The USDA reported last night that 278 people have fallen ill with salmonella, “likely” due to eating chicken from a California-based poultry firm. Maryn McKenna describes the outbreak as “the exact situation that CDC and other about-to-be-furloughed federal personnel warned about last week”:
As a reminder, a CDC staffer told me at the time: “I know that we will not be conducting multi-state outbreak investigations. States may continue to find outbreaks, but we won’t be doing the cross-state consultation and laboratory work to link outbreaks that might cross state borders.” That means that the lab work and molecular detection that can link far-apart cases and define the size and seriousness of outbreaks are not happening. At the CDC, which operates the national foodborne-detection services FoodNet and PulseNet, scientists couldn’t work on this if they wanted to; they have been locked out of their offices, lab and emails. (At a conference I attended last week, 10 percent of the speakers did not show up because they were CDC personnel and risked being fired if they traveled even voluntarily.)

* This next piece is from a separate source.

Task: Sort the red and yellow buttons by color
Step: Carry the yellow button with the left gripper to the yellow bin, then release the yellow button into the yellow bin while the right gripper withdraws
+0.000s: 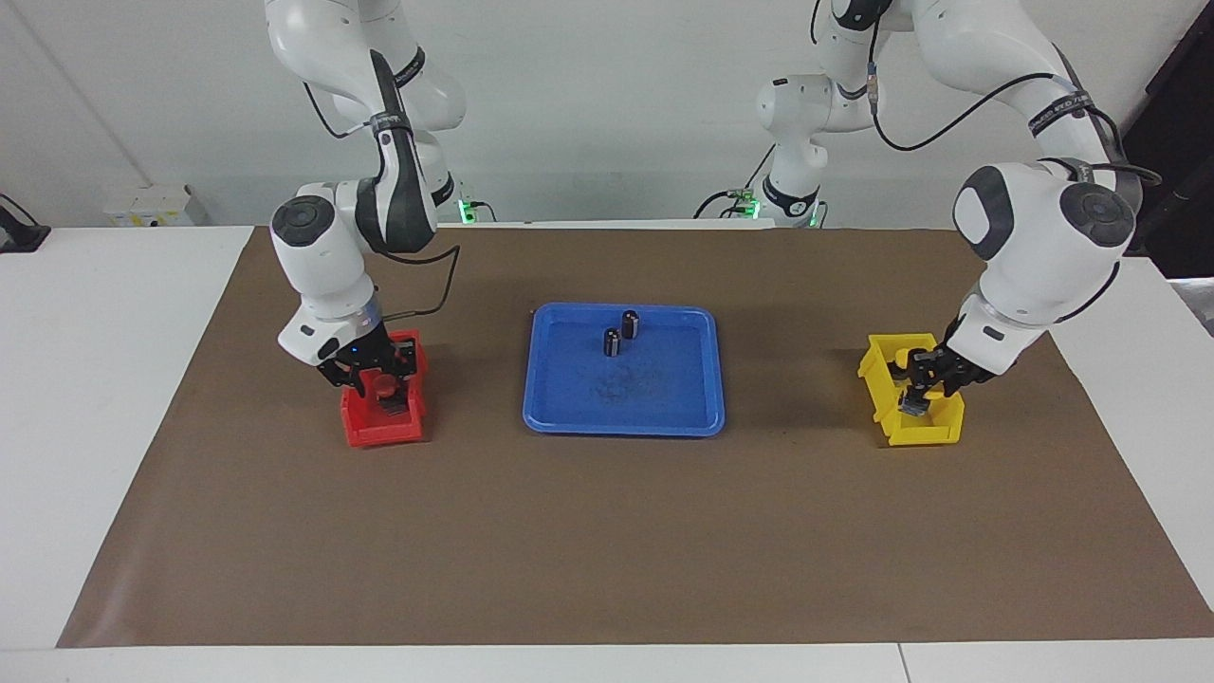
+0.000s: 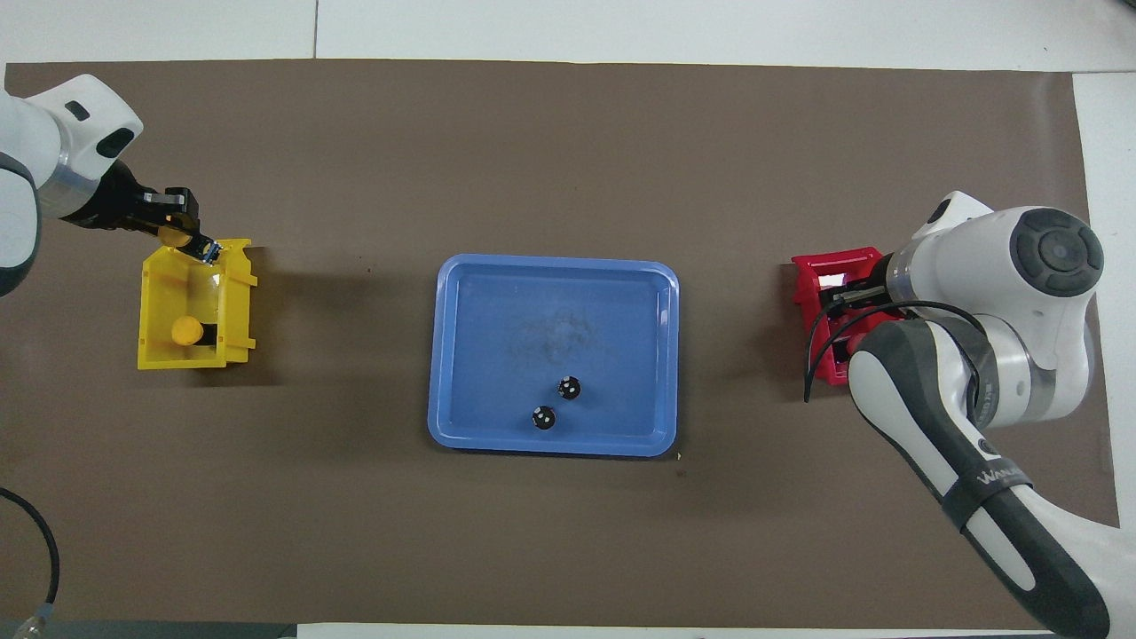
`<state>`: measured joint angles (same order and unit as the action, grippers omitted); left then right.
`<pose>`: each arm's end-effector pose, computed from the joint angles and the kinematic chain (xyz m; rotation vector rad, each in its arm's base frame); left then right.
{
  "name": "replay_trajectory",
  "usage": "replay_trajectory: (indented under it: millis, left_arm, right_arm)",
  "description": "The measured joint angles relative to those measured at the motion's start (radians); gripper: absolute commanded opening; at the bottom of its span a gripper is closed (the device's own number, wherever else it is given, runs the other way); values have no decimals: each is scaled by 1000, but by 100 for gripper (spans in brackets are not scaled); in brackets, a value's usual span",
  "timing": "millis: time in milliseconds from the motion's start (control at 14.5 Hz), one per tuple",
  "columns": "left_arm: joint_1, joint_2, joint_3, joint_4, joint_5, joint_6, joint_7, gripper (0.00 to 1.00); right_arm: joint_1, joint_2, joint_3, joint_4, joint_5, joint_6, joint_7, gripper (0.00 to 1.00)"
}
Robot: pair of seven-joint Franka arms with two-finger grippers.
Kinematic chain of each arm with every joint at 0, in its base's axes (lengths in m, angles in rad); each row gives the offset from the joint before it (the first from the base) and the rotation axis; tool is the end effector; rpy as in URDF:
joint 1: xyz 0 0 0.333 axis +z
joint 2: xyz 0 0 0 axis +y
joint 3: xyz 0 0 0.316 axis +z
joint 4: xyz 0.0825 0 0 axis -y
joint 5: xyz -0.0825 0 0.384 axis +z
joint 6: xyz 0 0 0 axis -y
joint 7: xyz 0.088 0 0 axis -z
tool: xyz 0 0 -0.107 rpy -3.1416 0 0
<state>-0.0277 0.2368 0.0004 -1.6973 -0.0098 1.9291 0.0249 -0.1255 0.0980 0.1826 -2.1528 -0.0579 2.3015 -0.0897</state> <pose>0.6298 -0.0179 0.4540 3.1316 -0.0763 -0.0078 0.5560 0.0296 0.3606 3.1003 0.2845 0.0813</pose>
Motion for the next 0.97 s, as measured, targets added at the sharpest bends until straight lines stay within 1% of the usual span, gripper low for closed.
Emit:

While the USDA has yet to link the outbreak to a “specific production period,” Robert Gonzales notes that the shutdown has hampered the CDC’s ability to respond to such threats:
Foster Farms’ food safety chief Robert O’Connor insists that the USDA’s food inspection process “has not been affected by the recent government shutdown.” But according to the Associated Press, the CDC, which helps monitor multi-state outbreaks of food poisoning, “was working with a barebones staff because of the federal government shutdown, with all but two of the 80 staffers that normally analyze foodborne pathogens furloughed.” While the AP reports “it was not immediately clear whether the shortage affected the response to the Salmonella outbreak,” shutdown memos issued last week by the U.S. Department of Health and Human Services and the USDA both indicated staff relating to food inspection would be furloughed, further indicating that the government was ill-prepared to prevent and respond to a food-borne outbreak.